Start of DATA SECTION
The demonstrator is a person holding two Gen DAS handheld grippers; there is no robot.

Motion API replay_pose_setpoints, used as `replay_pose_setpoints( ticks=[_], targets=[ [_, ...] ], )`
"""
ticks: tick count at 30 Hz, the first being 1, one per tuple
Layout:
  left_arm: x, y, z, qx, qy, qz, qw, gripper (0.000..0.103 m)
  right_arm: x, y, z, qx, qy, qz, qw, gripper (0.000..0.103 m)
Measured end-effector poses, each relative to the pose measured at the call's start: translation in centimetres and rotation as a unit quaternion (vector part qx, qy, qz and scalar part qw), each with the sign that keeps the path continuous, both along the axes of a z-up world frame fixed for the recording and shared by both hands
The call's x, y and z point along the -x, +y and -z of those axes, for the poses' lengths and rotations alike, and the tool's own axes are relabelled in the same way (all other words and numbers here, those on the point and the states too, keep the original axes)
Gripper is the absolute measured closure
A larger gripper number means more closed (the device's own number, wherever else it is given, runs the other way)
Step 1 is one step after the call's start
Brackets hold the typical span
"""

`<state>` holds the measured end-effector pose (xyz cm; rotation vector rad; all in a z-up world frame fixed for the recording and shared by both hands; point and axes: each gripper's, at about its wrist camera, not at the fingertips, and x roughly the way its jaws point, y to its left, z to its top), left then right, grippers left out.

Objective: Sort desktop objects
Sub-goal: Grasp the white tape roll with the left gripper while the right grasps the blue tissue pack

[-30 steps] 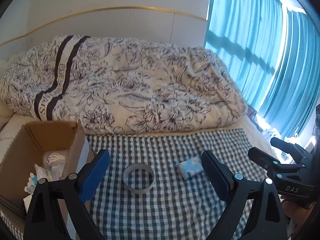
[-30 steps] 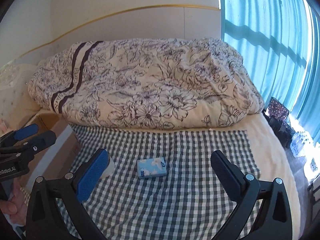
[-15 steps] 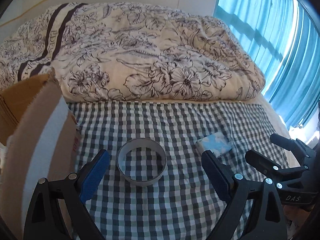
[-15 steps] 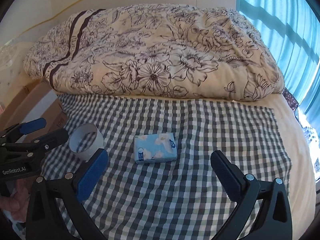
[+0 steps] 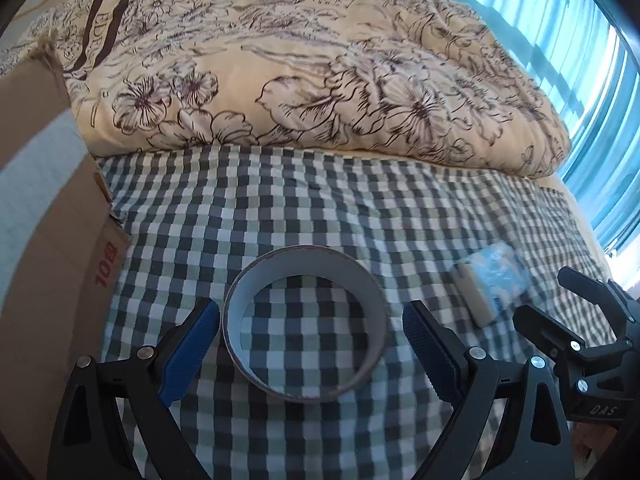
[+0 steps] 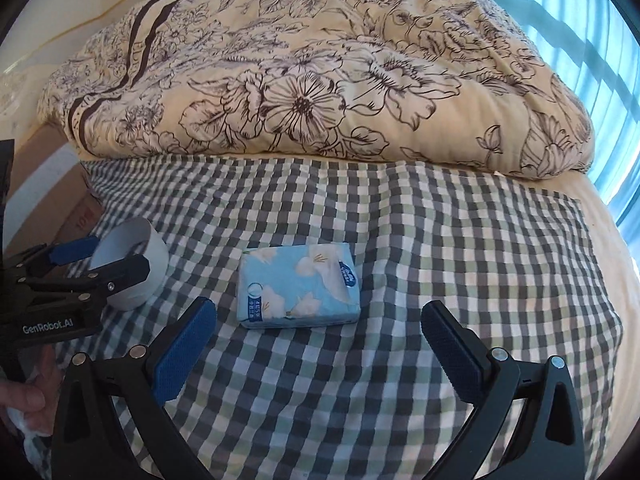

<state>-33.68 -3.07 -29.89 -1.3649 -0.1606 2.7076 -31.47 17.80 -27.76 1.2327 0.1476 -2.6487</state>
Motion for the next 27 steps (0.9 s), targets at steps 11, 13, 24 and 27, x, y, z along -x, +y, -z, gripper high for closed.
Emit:
replay_pose_setpoints(
  ticks=[11, 13, 24, 27],
  targets=[
    [1.3, 0.4, 2.0, 0.011, -0.002, -0.002, 0.9999, 0.008, 1.9, -0.8, 2.3, 0.002, -0.008, 0.002, 1.0, 0.0],
    [1.2, 0.7, 2.1, 0.023, 0.001, -0.001, 0.9997, 0.02, 2.3, -1.1, 3.0, -0.006, -0.017, 0.002, 1.0, 0.0],
    [0.6, 1.3, 2.5, 0.047, 0.027, -0.007, 0.9985, 0.02, 1.2, -1.0, 3.0, -0.02, 0.019, 0.028, 0.999, 0.029],
    [0.2, 1.1, 2.5, 0.045, 0.033, -0.008, 0.9984, 0.02, 0.4, -1.2, 2.7, -0.027, 0.04, 0.031, 0.998, 0.029]
  ],
)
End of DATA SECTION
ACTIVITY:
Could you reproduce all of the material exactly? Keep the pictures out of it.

SOLUTION TO THIS PROBLEM:
The demonstrator is a person holding two Gen DAS handheld grippers; there is no robot.

Motion API replay_pose_setpoints, used as `replay_pose_setpoints( ticks=[_], targets=[ [_, ...] ], )`
"""
ticks: tick count at 30 Hz, the first being 1, one per tuple
Layout:
  left_arm: x, y, z, qx, qy, qz, qw, gripper (0.000..0.103 m)
  right_arm: x, y, z, qx, qy, qz, qw, gripper (0.000..0.103 m)
Measured end-effector poses, each relative to the pose measured at the call's start: translation in centimetres and rotation as a unit quaternion (vector part qx, qy, qz and scalar part qw), each with the sign that keeps the path continuous, both along the axes of a z-up world frame fixed for the recording and shared by both hands
The call's x, y and z point along the -x, +y and -z of those axes, for the poses' lengths and rotations alike, and the tool's own axes are relabelled in the same way (all other words and numbers here, those on the point and the states too, keep the original axes)
Gripper is the absolute measured closure
A larger gripper number means more closed (the device's own number, wherever else it is given, runs the other way)
Step 1 is one step after the call's start
Brackets hold the typical span
"""

`<state>` holds the measured end-effector pose (xyz cm; rotation vector rad; all in a z-up world frame fixed for the recording and shared by both hands; point and axes: each gripper's, at about its wrist camera, not at the fingertips, and x roughly the way its jaws point, y to its left, z to its top), left then right, grippers left out.

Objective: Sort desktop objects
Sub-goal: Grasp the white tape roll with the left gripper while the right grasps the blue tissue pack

[-30 steps] 
[-30 steps] 
[-15 steps] 
[-15 steps] 
[+0 steps] 
[+0 steps] 

<state>-33.68 -3.07 -29.89 -1.3649 -0.1606 2.7076 -31.47 17.80 -27.76 1.2327 0.1476 -2.6487</state>
Motion for the next 27 steps (0.9 s), targets at steps 11, 13, 24 and 27, x, y, z along -x, +y, -z, gripper high for closed.
Emit:
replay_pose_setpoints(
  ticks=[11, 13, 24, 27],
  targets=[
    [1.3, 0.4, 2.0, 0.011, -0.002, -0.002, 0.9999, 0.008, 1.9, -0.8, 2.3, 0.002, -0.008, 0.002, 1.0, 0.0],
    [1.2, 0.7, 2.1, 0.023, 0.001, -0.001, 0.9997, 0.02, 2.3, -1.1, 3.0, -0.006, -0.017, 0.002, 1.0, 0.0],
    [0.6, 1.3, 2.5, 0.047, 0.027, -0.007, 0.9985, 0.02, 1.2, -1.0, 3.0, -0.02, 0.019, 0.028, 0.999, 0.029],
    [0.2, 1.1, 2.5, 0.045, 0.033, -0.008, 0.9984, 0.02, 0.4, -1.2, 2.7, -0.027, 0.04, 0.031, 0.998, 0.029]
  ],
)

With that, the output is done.